I would like to, though, if I may, address myself at this particular time to the diplomatic scene as I observed it. The strategic and the security aspects were commented upon by Mr. Rosenthal and in the earlier part of Mr. Wolff's observations.

I realize also how significant and meaningful Mr. Long's contributions have been to this subcommittee. I regret that I wasn't here to listen to his testimony.

VISIT TO ISRAEL

I visited Israel during the period April 20-22, 1971. I met at considerable length with Israeli Prime Minister Golda Meir, and Foreign Minister Abba Eban. This afforded a first-hand opportunity to assess the Israeli diplomatic and strategic views just before the visit to the region by Secretary of State William P. Rogers.

I took advantage of my personal meetings to inform the Prime Minister and the Foreign Minister and some of the other Israeli officials of the change in the subcommittee stewardship. You might like to know, Mr. Chairman, that there was a very fine acceptance of your chairmanship.
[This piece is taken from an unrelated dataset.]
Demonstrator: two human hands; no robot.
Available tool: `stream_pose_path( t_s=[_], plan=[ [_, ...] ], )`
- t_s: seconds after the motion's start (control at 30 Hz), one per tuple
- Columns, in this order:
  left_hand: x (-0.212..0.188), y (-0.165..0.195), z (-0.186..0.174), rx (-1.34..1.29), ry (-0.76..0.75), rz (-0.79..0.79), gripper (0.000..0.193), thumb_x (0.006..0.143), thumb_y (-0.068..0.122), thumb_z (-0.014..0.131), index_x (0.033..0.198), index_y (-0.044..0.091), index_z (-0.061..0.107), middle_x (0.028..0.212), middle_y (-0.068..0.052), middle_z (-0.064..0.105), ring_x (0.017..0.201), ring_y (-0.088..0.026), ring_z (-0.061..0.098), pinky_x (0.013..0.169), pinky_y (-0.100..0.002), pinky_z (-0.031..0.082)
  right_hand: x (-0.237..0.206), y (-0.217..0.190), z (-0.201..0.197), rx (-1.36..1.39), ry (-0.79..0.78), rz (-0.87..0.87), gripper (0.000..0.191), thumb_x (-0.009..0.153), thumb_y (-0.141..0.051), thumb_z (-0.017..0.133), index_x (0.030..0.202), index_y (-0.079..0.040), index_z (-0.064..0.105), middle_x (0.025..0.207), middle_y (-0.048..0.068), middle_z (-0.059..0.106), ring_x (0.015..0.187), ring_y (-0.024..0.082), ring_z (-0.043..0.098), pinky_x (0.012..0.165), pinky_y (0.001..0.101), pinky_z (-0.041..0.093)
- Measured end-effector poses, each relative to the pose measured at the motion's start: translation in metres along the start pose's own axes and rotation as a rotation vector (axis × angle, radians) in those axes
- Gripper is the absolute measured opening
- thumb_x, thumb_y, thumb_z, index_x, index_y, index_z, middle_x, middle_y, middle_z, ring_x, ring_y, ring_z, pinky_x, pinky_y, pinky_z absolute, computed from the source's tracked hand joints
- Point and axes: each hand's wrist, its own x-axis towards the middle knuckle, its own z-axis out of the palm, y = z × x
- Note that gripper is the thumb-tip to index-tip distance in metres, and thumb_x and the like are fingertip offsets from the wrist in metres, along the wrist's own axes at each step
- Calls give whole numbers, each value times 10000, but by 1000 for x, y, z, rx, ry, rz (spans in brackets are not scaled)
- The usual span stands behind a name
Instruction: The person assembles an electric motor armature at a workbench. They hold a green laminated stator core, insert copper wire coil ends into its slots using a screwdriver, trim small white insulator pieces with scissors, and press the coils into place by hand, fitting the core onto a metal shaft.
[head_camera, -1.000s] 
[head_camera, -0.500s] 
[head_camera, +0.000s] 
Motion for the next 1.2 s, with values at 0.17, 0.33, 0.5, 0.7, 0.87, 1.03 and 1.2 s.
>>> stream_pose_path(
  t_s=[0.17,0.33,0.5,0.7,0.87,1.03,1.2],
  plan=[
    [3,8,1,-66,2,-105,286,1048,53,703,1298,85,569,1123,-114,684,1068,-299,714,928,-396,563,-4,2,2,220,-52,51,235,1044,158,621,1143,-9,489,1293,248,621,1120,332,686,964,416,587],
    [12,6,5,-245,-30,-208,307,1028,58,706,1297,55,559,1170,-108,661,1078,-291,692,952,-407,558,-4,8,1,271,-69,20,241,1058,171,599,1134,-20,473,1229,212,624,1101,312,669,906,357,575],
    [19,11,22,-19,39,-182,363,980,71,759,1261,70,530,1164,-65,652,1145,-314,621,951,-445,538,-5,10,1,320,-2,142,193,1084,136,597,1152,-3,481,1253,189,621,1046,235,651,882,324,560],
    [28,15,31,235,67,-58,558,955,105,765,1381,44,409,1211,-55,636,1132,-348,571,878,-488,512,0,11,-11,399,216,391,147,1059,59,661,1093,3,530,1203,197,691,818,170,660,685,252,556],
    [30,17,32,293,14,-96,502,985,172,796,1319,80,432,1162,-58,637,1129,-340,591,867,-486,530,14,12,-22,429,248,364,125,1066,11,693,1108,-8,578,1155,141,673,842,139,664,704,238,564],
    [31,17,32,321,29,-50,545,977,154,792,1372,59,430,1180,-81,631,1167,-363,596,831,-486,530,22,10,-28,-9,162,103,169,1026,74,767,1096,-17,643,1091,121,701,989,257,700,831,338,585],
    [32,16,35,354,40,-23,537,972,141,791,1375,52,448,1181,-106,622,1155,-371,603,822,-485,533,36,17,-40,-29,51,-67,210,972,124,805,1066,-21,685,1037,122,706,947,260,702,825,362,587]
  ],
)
They have great hope that this subcommittee will get the revitalization that it should have. They were very pleased to know that their good friend, Jim Fulton, is the ranking minority member. They spoke most glowingly about both of you.

I thought I would convey that expression.
Mr. HAMILTON. Thank you very much.
Mr. FULTON. We appreciate pats on the back.
Mr. HALPERN. Well, you certainly have it.

I also talked to other people including Israeli Government officials. intelligence officers, military spokesmen, members of the Knesset, and many typical Israeli citizens.

The visit served as an ideal opportunity to develop first-hand background on the thinking, attitudes, and aspirations of the Government and people of Israel in relation to the current efforts for peace in the Middle East and to ascertain what Israel seeks from the United States in order to assure stability and a lasting peace in the area.

SOVIET INVOLVEMENT

I returned from Israel deeply disturbed that, at a time when our Secretary of State was seeking agreement of the various parties, the Russians were mocking our goodwill by introducing new military units and escalating the buildup of sophisticated weapons systems in the Middle East. I refer to the deployment of the most advanced Soviet missiles, the SAM-6, and the dispatch of top flight Soviet air squadrons in the new MIG-23's which can outfly the Phantom jets that we sold to Israel.

While our State Department is devising proposals for manipulating Israeli withdrawal without a real Arab peace settlement, the Soviet Union is putting dangerous new weapons systems and new Soviet military units into the area of dispute. In order to deter aggression, Israel appeals to the United States to move quickly by providing Israel with additional sophisticated weaponry and the means of financing such procurement. They also ask for an immediate $200 million defense support grant to accentuate our intentions.